§ **Activity**:
Check each line of the data for "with" and select those that have it.

§ **Stored records**:
□ □ □

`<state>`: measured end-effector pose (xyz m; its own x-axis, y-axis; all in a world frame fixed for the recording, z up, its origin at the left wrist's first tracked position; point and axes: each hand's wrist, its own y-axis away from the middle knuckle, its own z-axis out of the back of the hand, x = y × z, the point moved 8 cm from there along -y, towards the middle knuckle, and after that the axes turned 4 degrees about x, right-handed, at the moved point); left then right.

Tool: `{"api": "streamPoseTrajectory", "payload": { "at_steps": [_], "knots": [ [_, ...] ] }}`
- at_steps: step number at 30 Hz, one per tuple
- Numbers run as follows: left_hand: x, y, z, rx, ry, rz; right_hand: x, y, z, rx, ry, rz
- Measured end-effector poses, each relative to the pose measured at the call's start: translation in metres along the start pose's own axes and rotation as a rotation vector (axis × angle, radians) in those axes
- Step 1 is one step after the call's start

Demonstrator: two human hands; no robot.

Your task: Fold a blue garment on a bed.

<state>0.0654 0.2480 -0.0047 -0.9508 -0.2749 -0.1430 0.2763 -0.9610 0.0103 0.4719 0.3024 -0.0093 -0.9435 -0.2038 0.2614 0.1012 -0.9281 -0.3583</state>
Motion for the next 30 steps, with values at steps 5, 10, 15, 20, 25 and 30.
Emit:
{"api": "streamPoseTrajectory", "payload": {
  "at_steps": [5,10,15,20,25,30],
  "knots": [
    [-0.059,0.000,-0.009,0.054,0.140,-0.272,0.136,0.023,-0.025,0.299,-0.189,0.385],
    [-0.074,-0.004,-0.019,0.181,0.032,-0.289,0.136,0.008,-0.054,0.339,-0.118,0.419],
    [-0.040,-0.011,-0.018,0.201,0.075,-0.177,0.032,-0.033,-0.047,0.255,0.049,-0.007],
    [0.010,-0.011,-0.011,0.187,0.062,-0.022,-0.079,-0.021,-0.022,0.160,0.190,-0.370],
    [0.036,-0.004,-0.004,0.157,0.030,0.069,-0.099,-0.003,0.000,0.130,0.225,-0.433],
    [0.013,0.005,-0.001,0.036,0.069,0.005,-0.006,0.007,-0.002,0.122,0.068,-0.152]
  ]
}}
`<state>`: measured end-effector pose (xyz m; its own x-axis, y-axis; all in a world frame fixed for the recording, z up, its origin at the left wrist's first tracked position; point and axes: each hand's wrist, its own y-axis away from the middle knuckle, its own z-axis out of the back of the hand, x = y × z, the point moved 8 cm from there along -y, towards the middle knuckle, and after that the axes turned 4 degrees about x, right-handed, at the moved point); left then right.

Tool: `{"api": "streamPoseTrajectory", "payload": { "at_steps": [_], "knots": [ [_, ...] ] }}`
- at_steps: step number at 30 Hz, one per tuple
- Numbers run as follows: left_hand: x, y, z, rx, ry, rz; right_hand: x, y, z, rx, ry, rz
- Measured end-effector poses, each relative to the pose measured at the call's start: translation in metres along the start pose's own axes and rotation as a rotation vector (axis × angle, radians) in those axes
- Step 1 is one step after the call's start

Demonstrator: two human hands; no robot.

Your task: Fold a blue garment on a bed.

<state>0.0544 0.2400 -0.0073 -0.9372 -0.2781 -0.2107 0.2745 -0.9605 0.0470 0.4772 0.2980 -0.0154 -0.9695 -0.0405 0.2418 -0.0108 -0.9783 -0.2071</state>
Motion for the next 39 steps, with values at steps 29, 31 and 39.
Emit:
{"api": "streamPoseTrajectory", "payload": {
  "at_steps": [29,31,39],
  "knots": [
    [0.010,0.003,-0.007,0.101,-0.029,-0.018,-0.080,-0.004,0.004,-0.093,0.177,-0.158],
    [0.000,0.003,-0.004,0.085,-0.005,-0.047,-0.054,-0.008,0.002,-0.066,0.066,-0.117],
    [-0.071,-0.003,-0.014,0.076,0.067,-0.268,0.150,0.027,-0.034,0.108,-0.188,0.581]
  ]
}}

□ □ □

§ **Solution for this exercise**:
Motion for the next 30 steps, with values at steps 5, 10, 15, 20, 25 and 30.
Motion for the next 39 steps, with values at steps 29, 31 and 39.

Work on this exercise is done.